A Technology Dissemination Award went to Dr. Liangcai Gu, associate professor in the Department of Biochemistry at University of Washington, for his project titled "Pixel-seqV2: Cost-effective and scalable 0.6um-resolution spatial transcriptomics." Spatial transcriptomics is a new sequencing method that enables the 3D mapping of gene expression in the tumor microenvironment. By utilizing an assay with sub-micron resolution, Liangcai plans to investigate tumor resistance mechanisms, discover new biomarkers and inform novel therapeutic strategies. With unparalleled single cell resolution and a new gel fabrication method to increase resolution, this methodology can reduce costs by approximately 50-fold, enabling broader use and application when investigating lung adenocarcinoma or prostate cancer tissues. In year one, the Gu Lab will collaborate to disseminate the technology with the Alice Berger, Sanjay Srivatsan and Michael Haffner labs at Fred Hutch. Liangcai aims to expand the dissemination to additional local and national labs in year two. 

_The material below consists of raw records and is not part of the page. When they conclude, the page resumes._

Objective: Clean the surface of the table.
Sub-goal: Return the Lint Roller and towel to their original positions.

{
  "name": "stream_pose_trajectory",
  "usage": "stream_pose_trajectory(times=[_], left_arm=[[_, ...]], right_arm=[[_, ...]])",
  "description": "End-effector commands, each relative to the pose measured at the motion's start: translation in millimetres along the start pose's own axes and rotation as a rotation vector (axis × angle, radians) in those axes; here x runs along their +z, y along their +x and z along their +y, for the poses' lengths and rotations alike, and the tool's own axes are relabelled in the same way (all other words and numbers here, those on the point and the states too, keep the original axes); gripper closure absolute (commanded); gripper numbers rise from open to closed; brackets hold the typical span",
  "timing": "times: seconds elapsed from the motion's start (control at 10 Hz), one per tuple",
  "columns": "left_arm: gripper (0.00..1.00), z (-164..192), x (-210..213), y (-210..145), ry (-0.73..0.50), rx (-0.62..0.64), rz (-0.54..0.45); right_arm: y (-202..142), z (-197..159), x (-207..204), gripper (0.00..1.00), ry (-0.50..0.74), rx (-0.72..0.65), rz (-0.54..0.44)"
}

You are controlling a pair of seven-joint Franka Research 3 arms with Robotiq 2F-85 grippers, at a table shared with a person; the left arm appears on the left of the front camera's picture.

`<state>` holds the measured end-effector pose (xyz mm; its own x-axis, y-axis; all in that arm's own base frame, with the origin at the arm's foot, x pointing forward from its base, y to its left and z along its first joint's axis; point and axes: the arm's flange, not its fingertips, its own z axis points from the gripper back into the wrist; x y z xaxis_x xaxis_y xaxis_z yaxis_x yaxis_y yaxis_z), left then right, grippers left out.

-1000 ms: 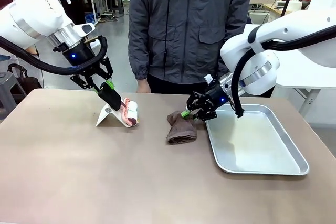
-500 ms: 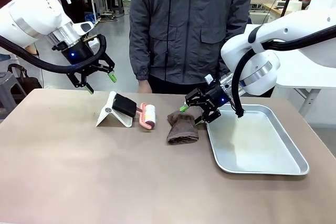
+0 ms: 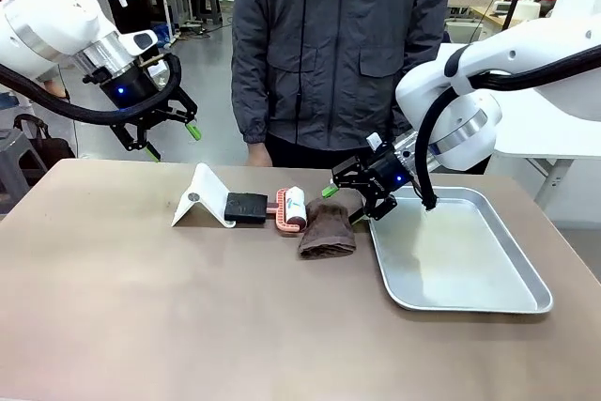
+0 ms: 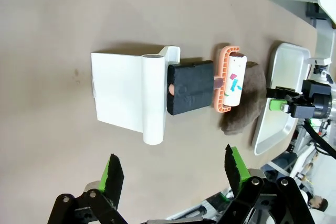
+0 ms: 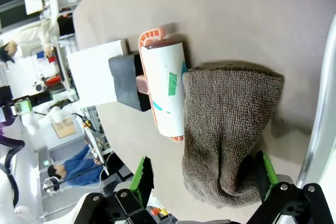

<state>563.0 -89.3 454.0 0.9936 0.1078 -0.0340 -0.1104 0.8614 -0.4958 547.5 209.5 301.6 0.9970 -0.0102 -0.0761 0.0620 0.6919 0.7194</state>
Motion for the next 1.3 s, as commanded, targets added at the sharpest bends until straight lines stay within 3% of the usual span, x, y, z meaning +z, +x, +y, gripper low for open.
stream_pose_trajectory(times=[0.0, 0.4, 0.6, 0.8, 1.0, 1.2], left_arm=[[0.00, 12, 19, -14, -0.071, -0.007, 0.013], [0.00, 82, 93, -79, -0.400, -0.144, 0.055], [0.00, 126, 113, -123, -0.623, -0.199, -0.063], [0.00, 163, 112, -156, -0.766, -0.143, -0.234], [0.00, 181, 99, -155, -0.800, -0.094, -0.216], [0.00, 176, 83, -133, -0.798, -0.041, -0.139]], right_arm=[[-22, -2, 22, 0.00, 0.081, 0.062, -0.016], [-81, -24, 98, 0.00, 0.262, 0.128, -0.052], [-110, -51, 132, 0.00, 0.481, 0.084, -0.067], [-141, -81, 165, 0.00, 0.635, 0.014, -0.145], [-163, -96, 182, 0.00, 0.643, -0.038, -0.265], [-162, -92, 172, 0.00, 0.603, -0.020, -0.305]])
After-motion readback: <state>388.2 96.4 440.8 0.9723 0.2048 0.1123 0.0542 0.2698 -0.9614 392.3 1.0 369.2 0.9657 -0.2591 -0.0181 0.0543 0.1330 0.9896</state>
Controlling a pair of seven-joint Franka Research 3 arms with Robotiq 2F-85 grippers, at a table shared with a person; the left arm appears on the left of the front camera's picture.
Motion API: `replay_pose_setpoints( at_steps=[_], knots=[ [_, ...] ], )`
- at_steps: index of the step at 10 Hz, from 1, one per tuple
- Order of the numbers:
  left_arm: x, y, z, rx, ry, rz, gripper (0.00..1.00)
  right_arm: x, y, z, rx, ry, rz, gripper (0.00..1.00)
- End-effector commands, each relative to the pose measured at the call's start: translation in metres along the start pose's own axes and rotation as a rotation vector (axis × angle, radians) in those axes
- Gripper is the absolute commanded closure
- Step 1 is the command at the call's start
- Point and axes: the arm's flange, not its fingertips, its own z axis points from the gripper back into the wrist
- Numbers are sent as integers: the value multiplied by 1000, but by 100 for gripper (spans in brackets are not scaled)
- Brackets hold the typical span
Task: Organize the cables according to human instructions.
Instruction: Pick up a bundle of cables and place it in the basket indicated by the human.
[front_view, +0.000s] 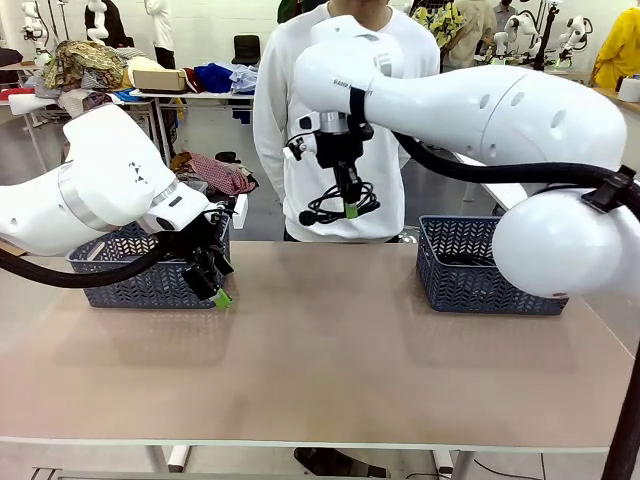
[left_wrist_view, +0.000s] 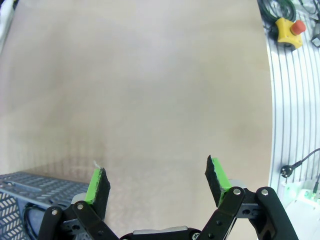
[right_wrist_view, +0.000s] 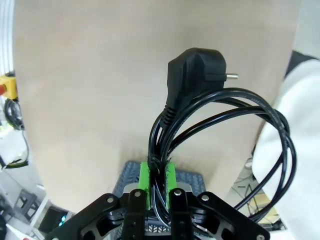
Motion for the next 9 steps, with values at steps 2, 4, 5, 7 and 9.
replay_pose_setpoints(
  at_steps=[2,4,5,7,9],
  knots=[
    [-1,0,1,0,1,1,0,-54,40,-4,-6,-14,-131,100],
    [-1,0,1,0,1,1,0,-79,53,-3,-9,-33,-172,100],
    [-1,0,1,0,1,1,0,-90,57,-4,-1,-39,-186,100],
    [-1,0,1,0,1,1,0,-106,67,-5,5,-57,-213,100],
    [-1,0,1,0,1,1,0,-124,82,-9,2,-81,-250,100]
  ],
)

A second Technology Dissemination Award went to Dr. Steven Henikoff, professor in the Basic Sciences Division, for his project titled "Affordable Precision Oncology based on FFPE-CUTAC" with co-investigator Dr. Ronald Paranal. For precision oncology to scale to meet the demands of personalized therapies, processing costs for FFPE tissues must come down so that sequencing at greater depths is more affordable. Dr. Henikoff’s proposal aims to extend and automate their FFPE-CUTAC method for mapping the active DNA regulome by combining it with their AutoCUT&Tag protocol. With these two methods, the goal is to drive down sequencing costs and make precision oncology more affordable by making the cost of a sample <$100 at scale. Dissemination of the technology will occur through collaborations with Fred Hutch faculty and through the Cancer Consortium Genomics & Bioinformatics Shared Resource.